Read the records below and report each line in which "first" occurs.

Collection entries
BEGIN

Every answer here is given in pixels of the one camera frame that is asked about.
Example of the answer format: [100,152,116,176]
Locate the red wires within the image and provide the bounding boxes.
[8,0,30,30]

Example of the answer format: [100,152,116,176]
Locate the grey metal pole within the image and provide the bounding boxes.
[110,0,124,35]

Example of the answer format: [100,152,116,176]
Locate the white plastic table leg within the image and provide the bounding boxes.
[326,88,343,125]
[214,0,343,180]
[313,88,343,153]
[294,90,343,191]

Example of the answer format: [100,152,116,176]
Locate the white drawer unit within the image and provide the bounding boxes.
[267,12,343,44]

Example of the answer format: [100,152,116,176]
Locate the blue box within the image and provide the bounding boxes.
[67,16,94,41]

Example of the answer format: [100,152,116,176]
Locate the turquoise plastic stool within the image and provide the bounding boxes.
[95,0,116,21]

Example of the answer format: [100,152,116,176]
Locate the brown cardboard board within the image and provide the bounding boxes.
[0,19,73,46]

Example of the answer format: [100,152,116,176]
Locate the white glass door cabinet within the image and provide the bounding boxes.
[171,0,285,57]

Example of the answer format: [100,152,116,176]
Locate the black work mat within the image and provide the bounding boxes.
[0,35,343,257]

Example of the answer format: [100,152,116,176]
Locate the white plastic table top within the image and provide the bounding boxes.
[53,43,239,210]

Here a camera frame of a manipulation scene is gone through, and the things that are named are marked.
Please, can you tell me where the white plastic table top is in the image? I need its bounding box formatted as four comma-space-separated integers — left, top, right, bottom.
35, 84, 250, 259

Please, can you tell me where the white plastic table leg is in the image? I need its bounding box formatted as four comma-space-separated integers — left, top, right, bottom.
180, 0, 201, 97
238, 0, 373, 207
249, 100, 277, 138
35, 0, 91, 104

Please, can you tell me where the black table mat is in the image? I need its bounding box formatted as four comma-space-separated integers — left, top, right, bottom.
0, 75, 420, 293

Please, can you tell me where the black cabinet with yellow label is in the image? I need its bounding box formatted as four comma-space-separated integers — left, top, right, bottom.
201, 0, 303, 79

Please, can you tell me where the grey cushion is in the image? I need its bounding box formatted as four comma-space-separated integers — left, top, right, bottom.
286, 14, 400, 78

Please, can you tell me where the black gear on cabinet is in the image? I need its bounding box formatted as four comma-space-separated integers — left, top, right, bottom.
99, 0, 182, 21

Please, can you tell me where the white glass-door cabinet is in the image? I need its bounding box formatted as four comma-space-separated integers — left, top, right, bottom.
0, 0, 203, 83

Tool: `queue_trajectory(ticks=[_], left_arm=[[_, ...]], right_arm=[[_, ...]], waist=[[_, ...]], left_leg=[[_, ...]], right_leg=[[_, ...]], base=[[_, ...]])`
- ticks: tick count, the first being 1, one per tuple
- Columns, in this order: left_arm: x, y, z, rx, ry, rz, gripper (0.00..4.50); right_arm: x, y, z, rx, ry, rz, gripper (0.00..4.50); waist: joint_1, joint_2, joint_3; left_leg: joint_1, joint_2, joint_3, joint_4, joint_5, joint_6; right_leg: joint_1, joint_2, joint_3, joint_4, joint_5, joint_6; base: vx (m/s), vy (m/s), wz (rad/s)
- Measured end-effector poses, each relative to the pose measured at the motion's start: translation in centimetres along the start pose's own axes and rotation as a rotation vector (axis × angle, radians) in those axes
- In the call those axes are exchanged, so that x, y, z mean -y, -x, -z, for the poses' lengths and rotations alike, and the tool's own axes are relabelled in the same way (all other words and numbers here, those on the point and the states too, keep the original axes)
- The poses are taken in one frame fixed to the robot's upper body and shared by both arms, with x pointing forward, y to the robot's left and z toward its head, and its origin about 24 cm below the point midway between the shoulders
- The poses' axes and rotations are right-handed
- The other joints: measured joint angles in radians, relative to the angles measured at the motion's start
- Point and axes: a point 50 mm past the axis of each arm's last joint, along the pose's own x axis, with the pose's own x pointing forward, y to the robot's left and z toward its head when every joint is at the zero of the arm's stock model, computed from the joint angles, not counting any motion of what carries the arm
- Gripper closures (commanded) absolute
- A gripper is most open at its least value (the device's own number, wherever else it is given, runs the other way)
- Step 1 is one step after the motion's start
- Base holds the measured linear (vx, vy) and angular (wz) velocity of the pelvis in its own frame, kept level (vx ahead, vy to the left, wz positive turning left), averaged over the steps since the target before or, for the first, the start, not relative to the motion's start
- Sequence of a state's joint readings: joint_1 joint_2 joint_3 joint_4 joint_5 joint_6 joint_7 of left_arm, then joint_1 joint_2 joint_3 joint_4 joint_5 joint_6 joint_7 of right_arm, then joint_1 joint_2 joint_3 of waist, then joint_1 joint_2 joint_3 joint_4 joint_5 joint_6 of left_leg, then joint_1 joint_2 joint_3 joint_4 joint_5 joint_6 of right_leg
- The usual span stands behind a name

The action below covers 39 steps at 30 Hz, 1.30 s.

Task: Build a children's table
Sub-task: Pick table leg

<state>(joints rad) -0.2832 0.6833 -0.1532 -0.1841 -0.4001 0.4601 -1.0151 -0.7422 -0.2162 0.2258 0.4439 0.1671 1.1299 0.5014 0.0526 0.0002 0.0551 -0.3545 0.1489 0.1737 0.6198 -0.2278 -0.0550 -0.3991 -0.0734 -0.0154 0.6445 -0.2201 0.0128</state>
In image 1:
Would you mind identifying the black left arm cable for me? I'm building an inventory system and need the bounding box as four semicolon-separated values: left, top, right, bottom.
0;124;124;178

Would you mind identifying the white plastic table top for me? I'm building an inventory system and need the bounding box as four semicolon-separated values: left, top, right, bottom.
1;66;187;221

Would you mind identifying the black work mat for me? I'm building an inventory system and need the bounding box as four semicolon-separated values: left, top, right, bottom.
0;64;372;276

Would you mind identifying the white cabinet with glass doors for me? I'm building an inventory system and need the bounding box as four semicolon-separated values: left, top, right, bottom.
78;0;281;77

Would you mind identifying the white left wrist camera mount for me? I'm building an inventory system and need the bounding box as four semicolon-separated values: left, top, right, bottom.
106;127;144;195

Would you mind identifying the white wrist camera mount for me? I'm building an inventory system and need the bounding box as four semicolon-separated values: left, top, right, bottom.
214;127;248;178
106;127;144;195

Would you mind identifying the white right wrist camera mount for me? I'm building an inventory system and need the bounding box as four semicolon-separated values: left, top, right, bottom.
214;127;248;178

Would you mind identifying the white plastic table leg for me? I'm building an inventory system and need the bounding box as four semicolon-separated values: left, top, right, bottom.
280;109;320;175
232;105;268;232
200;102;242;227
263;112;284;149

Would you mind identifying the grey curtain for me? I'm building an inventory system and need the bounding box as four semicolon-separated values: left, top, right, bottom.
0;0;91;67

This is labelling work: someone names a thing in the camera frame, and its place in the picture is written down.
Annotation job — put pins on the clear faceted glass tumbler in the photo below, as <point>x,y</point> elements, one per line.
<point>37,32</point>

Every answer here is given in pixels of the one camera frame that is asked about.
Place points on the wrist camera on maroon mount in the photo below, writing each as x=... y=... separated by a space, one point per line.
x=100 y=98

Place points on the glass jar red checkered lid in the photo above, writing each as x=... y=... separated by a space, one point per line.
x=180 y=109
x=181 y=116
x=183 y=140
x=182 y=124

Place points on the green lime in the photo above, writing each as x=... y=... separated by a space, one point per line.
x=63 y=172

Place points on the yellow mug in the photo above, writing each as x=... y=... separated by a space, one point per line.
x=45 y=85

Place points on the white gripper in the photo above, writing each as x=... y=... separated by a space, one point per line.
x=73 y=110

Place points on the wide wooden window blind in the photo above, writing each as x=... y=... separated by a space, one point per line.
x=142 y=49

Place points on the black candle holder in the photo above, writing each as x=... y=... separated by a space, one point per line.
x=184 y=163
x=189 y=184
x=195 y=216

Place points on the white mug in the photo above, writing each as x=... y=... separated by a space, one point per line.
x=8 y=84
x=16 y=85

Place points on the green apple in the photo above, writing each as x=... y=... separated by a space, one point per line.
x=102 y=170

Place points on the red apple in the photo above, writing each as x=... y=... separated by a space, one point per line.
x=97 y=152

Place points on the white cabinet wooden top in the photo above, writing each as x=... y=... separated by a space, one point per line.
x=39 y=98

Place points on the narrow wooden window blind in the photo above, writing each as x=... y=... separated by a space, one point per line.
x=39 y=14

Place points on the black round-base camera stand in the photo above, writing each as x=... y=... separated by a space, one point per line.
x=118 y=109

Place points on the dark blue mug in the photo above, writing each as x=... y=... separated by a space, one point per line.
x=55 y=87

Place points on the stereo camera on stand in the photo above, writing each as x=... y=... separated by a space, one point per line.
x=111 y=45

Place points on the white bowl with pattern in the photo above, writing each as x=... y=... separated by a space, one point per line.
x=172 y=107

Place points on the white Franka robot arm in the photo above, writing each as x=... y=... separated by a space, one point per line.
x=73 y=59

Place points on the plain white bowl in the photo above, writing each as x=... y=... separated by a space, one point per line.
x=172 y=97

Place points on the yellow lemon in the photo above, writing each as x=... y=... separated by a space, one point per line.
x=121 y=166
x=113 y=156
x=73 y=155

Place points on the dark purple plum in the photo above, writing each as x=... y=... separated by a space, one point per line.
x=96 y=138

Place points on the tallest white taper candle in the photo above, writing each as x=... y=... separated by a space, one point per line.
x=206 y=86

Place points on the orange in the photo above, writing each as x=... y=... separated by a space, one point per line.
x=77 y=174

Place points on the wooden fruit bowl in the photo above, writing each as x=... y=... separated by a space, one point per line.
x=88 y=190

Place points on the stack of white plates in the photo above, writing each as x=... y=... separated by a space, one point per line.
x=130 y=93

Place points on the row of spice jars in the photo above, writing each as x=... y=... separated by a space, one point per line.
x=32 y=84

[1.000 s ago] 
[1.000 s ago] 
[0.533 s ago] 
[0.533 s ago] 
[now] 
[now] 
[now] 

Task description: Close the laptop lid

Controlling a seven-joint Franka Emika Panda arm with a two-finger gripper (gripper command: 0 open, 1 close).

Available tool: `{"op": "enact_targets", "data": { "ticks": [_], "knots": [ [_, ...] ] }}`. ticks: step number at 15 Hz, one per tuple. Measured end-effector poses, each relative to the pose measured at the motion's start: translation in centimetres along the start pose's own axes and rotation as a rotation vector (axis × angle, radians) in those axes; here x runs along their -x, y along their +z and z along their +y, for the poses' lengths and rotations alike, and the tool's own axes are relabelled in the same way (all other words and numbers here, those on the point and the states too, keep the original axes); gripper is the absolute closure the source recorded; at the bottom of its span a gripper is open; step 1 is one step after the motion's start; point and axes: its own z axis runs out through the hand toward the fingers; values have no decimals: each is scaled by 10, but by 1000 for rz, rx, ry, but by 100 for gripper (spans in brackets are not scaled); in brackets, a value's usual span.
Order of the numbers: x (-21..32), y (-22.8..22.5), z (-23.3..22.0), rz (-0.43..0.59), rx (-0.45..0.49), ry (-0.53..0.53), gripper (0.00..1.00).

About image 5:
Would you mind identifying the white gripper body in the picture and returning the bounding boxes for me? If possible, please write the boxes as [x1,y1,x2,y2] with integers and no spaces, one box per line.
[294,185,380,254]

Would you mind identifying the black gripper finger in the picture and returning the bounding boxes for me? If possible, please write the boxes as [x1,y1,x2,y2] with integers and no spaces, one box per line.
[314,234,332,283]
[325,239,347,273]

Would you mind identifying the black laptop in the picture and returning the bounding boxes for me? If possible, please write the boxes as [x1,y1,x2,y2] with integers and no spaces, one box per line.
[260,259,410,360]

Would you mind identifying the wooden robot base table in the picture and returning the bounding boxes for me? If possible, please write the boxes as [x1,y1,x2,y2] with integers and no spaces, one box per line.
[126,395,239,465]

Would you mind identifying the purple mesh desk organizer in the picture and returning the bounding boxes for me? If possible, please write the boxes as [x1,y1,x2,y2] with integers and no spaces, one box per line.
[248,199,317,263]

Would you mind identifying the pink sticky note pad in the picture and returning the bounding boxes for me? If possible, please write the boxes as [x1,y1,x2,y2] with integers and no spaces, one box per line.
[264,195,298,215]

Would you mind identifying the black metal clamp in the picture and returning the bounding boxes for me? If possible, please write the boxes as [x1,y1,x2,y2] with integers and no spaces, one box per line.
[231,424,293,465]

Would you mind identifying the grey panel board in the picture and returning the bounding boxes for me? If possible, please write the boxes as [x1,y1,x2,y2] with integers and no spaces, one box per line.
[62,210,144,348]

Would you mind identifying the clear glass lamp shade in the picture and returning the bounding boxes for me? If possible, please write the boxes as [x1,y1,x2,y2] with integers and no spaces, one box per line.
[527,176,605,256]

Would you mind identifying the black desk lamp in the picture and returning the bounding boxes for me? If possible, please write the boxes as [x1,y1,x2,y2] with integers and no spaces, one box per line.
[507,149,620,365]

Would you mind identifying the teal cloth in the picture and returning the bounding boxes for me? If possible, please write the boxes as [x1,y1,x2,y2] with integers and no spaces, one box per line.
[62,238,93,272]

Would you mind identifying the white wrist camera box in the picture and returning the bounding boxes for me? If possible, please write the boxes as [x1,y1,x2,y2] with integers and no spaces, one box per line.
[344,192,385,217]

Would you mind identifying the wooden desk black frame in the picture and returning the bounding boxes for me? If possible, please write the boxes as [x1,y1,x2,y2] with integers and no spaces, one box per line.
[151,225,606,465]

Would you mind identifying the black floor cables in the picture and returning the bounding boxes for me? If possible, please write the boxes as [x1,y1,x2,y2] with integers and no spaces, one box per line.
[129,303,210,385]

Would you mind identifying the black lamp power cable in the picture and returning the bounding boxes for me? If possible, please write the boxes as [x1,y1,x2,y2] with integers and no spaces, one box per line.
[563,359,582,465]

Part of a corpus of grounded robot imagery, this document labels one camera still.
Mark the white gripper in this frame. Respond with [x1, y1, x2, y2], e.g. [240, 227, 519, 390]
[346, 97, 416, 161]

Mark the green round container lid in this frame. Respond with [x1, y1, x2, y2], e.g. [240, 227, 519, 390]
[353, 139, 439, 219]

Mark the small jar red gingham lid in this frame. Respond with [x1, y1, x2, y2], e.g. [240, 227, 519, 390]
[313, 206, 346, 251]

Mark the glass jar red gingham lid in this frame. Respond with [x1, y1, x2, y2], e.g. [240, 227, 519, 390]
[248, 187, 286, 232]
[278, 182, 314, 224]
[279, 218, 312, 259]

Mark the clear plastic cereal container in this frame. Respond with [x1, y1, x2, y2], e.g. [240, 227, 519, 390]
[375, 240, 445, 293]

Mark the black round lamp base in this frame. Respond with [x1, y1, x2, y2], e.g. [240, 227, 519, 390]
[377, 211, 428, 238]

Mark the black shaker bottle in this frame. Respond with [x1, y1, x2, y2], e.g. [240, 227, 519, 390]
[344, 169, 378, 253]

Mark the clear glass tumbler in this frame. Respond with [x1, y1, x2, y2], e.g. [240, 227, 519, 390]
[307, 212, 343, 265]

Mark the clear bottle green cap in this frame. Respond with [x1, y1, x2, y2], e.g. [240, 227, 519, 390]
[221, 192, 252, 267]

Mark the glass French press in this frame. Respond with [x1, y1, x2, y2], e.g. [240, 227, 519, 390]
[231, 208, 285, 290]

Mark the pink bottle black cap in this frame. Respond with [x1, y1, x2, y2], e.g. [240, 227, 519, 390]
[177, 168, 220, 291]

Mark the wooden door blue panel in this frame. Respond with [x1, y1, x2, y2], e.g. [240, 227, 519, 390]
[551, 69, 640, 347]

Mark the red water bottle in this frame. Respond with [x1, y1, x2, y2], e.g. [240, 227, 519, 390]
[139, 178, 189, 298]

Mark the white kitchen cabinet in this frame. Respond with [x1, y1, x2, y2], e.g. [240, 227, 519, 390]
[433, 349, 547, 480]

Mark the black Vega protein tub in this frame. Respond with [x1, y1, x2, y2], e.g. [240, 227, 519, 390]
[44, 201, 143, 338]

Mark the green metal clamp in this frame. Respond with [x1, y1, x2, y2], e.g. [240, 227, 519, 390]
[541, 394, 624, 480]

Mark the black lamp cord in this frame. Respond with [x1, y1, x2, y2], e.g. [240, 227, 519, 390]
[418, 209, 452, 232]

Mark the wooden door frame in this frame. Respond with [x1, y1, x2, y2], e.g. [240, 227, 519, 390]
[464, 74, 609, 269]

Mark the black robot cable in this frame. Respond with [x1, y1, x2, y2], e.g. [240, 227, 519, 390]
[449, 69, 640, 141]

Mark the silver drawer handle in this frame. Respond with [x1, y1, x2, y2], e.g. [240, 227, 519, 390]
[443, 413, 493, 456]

END

**Finished exercise:**
- ticks: tick count, the first being 1, one per tuple
- Base holds the measured linear (vx, vy) and angular (wz) velocity of the pelvis in its own frame, kept level (vx ahead, vy to the left, wz positive turning left), averaged over the steps since the target before or, for the first, the start, not relative to the motion's start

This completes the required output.